CHENNAI: A stall at the Chennai Book Fair this year does not sell books, not a single one. In fact, it doesn’t even encourage buying books but it does encourage reading. For the first time itseems, Kindles are being being sold at the city’s renowned book fair. Even though visitors come in looking for books, some leave with Kindles, while some others, at least, take back enough information to make a future Kindle purchase.
Retailers at the stall said Kindle Paper White was the most fastest moving one yet and was being offered at a discount of `2,000 at the book fair. Over 58,000 books can be downloaded on the Kindle, and according to the sales manager at the Tamil Nadu office, the price of a book on Kindle is at least 20% less than the paper version. The retailers said many parents approached the store to buy Kindles for their children to “Try and get the child to inculcate the reading habit while still feeling like they are making use of a gadget to do so,” said a seller at the stall.
While children might take to Kindles more, City Express spoke to a few avid readers to find out what they would actually prefer and most still preferred the hard copy over the Kindle. “It’s just the feel of the book, the smell and ruffling of the pages, basically reading a book just fulfills so many sensory pleasures that a Kindle would never be able to do,” said 24-year-old Nikita Sanjay. Another avid reader, S Alfred said it was also a matter of ownership. “With a Kindle, you don’t feel like you own the book, you download it, read it and then you’re done with it.

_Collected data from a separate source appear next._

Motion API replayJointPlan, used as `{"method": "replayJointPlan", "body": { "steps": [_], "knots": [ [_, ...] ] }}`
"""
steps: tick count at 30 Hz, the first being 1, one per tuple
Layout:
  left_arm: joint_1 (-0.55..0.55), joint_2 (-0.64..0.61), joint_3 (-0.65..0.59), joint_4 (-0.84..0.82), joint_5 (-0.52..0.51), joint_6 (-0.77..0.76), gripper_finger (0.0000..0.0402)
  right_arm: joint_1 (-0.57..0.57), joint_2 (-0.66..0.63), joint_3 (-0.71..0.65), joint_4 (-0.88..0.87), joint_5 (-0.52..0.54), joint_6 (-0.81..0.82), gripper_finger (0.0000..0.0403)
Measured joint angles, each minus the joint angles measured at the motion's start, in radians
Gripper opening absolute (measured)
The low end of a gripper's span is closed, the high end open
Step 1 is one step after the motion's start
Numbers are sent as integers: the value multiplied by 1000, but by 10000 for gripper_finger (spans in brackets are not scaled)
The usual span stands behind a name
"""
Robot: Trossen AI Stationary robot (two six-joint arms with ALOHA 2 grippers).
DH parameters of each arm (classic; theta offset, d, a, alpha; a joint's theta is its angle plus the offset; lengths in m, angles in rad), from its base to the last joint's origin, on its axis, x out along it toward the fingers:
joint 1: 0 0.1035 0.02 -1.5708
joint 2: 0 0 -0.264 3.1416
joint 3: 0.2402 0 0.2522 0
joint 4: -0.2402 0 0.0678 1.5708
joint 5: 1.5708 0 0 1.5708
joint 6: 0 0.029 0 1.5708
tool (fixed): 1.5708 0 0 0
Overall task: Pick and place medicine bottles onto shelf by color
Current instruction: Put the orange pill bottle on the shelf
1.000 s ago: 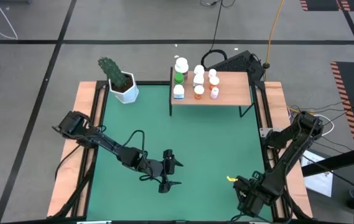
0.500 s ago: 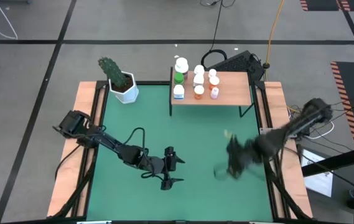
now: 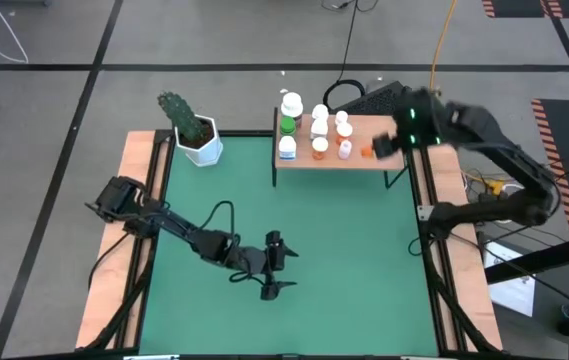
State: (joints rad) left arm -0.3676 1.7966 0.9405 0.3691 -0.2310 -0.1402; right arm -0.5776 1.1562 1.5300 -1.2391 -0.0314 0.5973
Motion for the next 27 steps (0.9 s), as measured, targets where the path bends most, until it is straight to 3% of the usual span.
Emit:
{"method": "replayJointPlan", "body": {
  "steps": [6,12,27],
  "knots": [
    [15,0,0,-47,2,-13,372,-163,247,208,-34,-52,-119,188],
    [-1,0,0,-143,4,-38,372,-249,427,295,-166,-51,-179,188],
    [-5,0,0,-155,1,-47,372,-274,501,296,-166,-51,-247,208]
  ]
}}
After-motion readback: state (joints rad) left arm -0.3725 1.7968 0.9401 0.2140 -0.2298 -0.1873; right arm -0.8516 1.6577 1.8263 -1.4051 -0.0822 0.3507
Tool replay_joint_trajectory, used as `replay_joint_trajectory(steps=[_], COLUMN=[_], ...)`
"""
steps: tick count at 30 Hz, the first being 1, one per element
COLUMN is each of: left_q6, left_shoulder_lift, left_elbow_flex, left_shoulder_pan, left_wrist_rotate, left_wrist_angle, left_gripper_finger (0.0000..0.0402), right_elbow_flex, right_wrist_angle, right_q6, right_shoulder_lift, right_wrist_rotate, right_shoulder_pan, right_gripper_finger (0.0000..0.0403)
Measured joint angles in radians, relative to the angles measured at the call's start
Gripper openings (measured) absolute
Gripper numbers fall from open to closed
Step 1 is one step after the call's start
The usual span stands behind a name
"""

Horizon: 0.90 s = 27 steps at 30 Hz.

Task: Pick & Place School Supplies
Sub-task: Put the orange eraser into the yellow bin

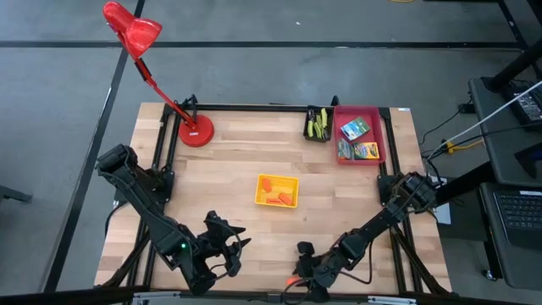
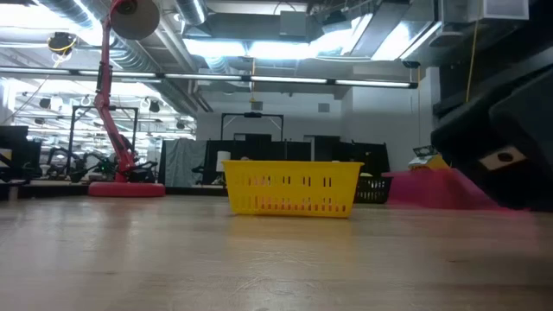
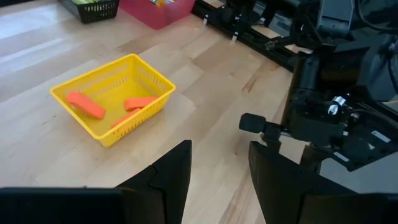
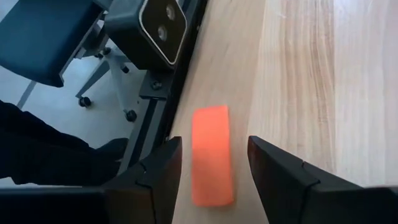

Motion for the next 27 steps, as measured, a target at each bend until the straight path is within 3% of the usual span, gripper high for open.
replay_joint_trajectory(steps=[20, 27], left_q6=[-0.007, -0.010], left_shoulder_lift=[0.000, 0.000], left_elbow_flex=[0.000, 0.000], left_shoulder_pan=[-0.004, -0.004], left_wrist_rotate=[0.000, 0.000], left_wrist_angle=[0.009, 0.017], left_gripper_finger=[0.0157, 0.0157], right_elbow_flex=[0.003, 0.003], right_wrist_angle=[0.033, 0.021], right_q6=[0.057, 0.078], right_shoulder_lift=[0.041, 0.043], right_wrist_rotate=[0.033, 0.058], right_shoulder_pan=[0.024, 0.024], right_gripper_finger=[0.0184, 0.0151])
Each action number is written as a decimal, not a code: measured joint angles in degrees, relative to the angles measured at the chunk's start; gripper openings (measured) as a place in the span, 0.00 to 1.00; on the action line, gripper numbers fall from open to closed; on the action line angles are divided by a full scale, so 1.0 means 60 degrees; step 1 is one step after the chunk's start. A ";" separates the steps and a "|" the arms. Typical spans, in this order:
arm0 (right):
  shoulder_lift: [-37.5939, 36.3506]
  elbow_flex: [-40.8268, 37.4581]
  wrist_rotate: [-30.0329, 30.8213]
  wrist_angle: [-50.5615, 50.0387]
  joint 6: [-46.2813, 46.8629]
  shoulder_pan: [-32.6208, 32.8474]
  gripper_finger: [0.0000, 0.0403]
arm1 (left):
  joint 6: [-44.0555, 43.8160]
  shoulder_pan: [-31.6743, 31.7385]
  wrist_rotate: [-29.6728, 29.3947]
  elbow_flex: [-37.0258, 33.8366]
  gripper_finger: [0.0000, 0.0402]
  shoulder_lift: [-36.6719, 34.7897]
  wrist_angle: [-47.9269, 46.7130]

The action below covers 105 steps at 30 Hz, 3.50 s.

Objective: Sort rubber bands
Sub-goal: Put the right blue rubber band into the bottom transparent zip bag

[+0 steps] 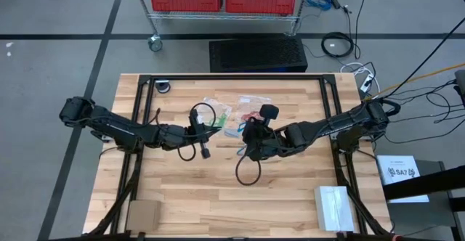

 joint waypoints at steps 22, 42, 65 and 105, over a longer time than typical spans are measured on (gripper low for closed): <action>0.0566 0.0000 -0.1602 0.0117 0.0287 0.0027 0.00 | -0.0298 0.0002 -0.0265 0.0000 0.00 0.0000 -0.0004; 0.0568 0.0000 -0.1280 0.0950 -0.0866 -0.0521 0.00 | -0.0398 0.0002 0.0062 0.0000 0.00 0.0000 -0.0085; 0.1207 -0.0001 -0.2025 0.1502 -0.1485 -0.0168 0.00 | -0.0603 0.0002 0.0055 0.0000 0.00 0.0000 -0.0080; 0.0899 0.0385 -0.4609 0.0804 -0.2038 -0.1285 0.30 | -0.0820 0.0064 0.1610 0.0000 0.00 0.0000 -0.0232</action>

But when you buy a book it is your own, you can pick it up whenever you want and just flip through the pages and read,” he said.

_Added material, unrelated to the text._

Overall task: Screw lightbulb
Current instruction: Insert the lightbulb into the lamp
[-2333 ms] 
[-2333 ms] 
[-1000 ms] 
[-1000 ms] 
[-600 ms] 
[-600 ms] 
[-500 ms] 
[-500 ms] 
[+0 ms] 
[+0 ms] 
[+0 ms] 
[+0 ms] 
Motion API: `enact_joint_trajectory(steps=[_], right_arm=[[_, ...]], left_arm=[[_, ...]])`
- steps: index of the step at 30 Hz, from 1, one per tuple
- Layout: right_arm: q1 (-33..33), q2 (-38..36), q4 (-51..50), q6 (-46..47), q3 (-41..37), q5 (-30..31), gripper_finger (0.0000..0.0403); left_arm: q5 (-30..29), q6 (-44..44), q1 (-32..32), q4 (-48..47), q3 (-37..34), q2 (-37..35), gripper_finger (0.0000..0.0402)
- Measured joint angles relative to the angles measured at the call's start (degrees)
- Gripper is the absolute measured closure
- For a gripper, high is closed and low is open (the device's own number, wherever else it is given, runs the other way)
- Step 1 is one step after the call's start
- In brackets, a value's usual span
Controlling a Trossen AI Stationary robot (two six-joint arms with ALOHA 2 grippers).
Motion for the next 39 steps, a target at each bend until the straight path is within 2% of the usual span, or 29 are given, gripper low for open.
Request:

Another student, Alekhya K said the only reason she would ever consider buying a Kindle was because she would not be able to afford filling up her whole house with books. “If I had enough money I would buy all the books I’ve ever wanted to buy, but since I cannot do that I can buy a Kindle.” On the other side of the divide, 23-year-old Revathi K said she preferred Kindle because she felt that it was environment friendly. “I think paperless literature is the way forward. I also feel all new books that are published could take the e-book route so as to be less taxing on the environment,” she says. But despite her concern for nature, Revathi quickly adds she would enjoy holding a book in her hand more than she would holding a Kindle.